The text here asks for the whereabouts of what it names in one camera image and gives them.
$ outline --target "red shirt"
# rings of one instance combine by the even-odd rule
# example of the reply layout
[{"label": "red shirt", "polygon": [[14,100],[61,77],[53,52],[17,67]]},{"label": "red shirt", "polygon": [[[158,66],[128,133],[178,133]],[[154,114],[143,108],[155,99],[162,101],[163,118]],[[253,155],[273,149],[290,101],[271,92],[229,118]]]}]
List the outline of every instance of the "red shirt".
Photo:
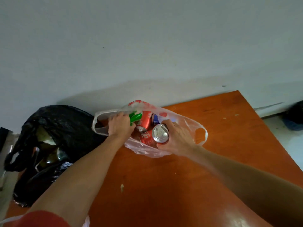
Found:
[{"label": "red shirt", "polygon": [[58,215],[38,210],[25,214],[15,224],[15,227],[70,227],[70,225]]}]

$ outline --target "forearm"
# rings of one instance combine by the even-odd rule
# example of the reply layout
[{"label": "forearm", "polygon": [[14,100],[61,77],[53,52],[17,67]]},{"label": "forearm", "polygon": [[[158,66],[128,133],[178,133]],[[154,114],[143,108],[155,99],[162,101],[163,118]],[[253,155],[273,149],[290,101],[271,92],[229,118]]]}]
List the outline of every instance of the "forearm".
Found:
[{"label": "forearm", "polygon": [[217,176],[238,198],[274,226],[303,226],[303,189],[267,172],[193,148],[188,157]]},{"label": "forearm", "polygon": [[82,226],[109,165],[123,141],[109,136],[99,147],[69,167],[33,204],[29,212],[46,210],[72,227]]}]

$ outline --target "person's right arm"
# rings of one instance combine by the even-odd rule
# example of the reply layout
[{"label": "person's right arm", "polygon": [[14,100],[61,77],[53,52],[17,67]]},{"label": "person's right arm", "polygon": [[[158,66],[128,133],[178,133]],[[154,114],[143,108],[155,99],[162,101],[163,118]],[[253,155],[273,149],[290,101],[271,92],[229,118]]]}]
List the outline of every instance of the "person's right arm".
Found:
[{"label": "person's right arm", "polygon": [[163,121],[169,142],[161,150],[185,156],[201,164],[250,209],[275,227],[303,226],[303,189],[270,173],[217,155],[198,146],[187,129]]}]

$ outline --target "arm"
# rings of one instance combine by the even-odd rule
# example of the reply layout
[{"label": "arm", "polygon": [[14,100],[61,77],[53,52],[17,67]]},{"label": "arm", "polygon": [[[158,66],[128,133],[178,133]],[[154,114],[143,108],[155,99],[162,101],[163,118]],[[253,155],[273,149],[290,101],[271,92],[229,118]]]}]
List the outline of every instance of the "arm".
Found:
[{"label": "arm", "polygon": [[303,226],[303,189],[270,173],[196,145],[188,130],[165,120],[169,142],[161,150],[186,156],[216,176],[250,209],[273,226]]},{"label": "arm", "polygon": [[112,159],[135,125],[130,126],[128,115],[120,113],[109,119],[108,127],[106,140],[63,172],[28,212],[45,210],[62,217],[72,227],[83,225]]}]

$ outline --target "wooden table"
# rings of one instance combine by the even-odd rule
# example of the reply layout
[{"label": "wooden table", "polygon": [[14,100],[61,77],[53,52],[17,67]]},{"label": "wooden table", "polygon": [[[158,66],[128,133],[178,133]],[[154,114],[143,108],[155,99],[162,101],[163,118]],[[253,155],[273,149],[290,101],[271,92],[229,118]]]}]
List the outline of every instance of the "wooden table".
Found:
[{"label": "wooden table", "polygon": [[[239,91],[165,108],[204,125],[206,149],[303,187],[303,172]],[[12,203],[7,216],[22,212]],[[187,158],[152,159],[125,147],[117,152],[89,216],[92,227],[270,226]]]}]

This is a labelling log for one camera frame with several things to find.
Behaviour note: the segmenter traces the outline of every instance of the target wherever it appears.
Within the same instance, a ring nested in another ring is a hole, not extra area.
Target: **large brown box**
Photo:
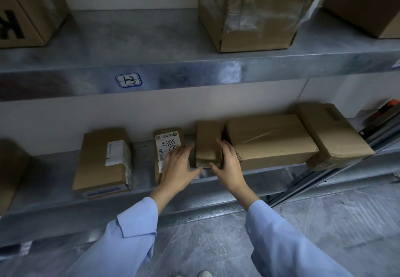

--

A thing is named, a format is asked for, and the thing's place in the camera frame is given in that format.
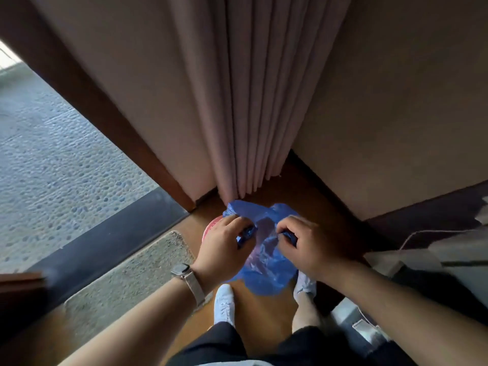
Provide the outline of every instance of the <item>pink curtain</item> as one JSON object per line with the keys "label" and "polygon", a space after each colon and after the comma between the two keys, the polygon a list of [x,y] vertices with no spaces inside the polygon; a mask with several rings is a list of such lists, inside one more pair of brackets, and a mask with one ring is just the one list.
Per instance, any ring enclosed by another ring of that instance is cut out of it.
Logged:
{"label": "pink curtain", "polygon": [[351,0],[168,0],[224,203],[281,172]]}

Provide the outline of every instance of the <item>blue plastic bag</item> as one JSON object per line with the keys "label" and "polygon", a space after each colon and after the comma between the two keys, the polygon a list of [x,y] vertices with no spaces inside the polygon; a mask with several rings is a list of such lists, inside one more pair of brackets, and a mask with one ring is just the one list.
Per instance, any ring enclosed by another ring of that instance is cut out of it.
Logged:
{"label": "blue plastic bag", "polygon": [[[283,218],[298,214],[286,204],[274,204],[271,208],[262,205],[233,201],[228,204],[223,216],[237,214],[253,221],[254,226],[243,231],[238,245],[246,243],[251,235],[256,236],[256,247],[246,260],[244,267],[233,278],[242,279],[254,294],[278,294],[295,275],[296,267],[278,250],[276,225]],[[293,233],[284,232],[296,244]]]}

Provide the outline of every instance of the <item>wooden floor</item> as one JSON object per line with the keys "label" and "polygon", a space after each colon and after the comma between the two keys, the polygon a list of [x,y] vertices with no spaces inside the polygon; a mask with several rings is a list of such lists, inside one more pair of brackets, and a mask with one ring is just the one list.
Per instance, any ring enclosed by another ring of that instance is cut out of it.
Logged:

_Task instructions:_ What is needed is each line of the entries that contains the word "frame".

_Finished exercise:_
This is a labelling log for one camera frame with several things to find.
A thing is named, a format is asked for, and the thing's place in the camera frame is given in that format.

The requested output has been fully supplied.